Honourable senators should be aware that this Government went to considerable lengths to accommodate the views of the profession over the issue of private practice in public hospitals to the extent of establishing an independent inquiry conducted by Professor Penington. I understand that this spirit of negotiation has been followed in New South Wales where a number of concessions have been made in the course of negotiations between the New South Wales Minister for Health and the Australian Medical Association. It is shown again in the legislation introduced yesterday by the New South Wales Premier which removes the claimed ambiguity in section 42, sub-section 1 (A) of the Public Hospitals Act.

As a result of the Federal Government's action an agreement was reached with the AMA on 5 April 1984 that all industrial action by doctors would cease pending the outcome of Professor Penington's Committee of Inquiry into the Rights of Private Practice in Public Hospitals. The New South Wales Health Minister has also renewed his earlier call for doctors to await the outcome of the Penington inquiry before taking precipitate action. The Commonwealth supports that call to doctors to abide by the agreement. As Dr Blewett told the news conference yesterday, this Government is hopeful that the doctors will look at the various olive branches that are offered in the legislation and seize them because of the efforts that have been made to meet their stated objections. In conclusion, it is quite clear that all appropriate and legitimate efforts to reach consensus on this issue have been undertaken by the Federal Government and the State Government. There is still time for the matter to be resolved properly and in the interests of public hospital patients in New South Wales. That is the wish of the Commonwealth Government. It is to that end that Dr Blewett's efforts are being directed.

Senator MASON —I ask a supplementary question. Is the Minister telling us that in effect the Commonwealth is washing its hands of this matter and that it does not propose or contemplate pursuing even a good offices role in this dispute?

Senator RYAN —I thought that my rather lengthy answer would have avoided the need for a supplementary question.

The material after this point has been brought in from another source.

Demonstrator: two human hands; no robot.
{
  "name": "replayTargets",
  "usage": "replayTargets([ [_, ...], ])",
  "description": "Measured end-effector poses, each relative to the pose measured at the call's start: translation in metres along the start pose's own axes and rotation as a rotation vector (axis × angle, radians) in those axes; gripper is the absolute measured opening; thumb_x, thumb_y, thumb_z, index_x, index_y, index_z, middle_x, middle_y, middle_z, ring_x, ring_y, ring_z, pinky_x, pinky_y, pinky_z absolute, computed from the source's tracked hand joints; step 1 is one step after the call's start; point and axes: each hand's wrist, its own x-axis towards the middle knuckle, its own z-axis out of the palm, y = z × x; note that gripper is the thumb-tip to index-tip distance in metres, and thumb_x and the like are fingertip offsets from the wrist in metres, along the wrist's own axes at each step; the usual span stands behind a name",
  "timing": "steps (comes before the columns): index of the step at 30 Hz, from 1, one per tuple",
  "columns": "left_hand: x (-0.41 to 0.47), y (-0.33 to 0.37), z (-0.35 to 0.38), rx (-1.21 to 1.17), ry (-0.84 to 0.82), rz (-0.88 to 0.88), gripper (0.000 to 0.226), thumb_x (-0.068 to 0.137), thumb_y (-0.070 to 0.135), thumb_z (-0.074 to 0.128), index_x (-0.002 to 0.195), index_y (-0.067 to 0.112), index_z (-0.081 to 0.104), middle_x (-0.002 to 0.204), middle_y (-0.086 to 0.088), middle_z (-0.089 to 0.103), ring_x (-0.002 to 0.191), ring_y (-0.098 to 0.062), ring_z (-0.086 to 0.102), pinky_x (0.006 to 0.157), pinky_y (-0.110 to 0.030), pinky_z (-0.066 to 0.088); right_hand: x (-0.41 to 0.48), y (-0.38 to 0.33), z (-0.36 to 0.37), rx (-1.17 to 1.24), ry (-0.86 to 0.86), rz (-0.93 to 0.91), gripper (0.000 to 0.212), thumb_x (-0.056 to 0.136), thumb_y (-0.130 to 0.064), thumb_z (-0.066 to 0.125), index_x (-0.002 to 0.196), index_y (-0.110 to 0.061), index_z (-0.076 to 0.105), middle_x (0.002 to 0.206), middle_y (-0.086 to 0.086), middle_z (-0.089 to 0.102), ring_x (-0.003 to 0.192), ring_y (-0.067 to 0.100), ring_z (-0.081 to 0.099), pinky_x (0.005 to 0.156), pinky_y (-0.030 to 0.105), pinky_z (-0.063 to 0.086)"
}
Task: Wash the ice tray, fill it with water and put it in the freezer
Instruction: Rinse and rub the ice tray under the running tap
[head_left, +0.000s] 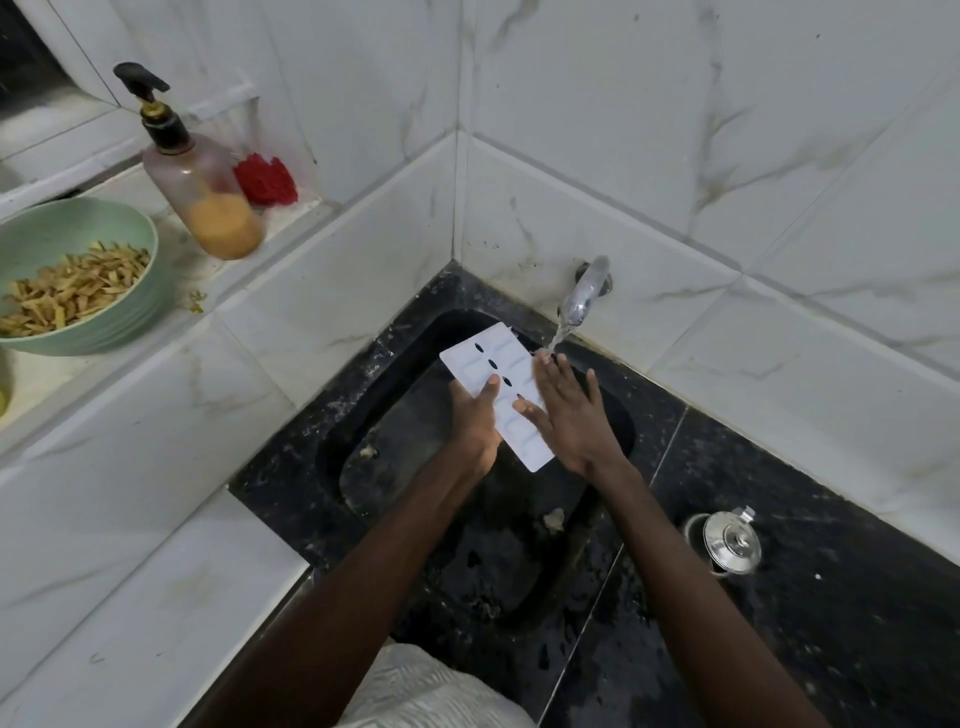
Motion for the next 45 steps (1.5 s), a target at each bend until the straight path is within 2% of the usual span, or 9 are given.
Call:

It is not the case that the Commonwealth is washing its hands of this matter. Dr Blewett has been engaged in continual negotiations and is obviously willing to assist the State in further negotiations. But this dispute is clearly a matter for the State Government and the representatives of doctors to resolve. Quite clearly, Dr Blewett is continuing to pursue the Commonwealth's objective which is also the objective of the Government of New South Wales, and that is to resolve the issue and avoid precipitate industrial action by the AMA. If the AMA chooses to ignore all the olive branches that are being offered to it, let that be on the head of the AMA.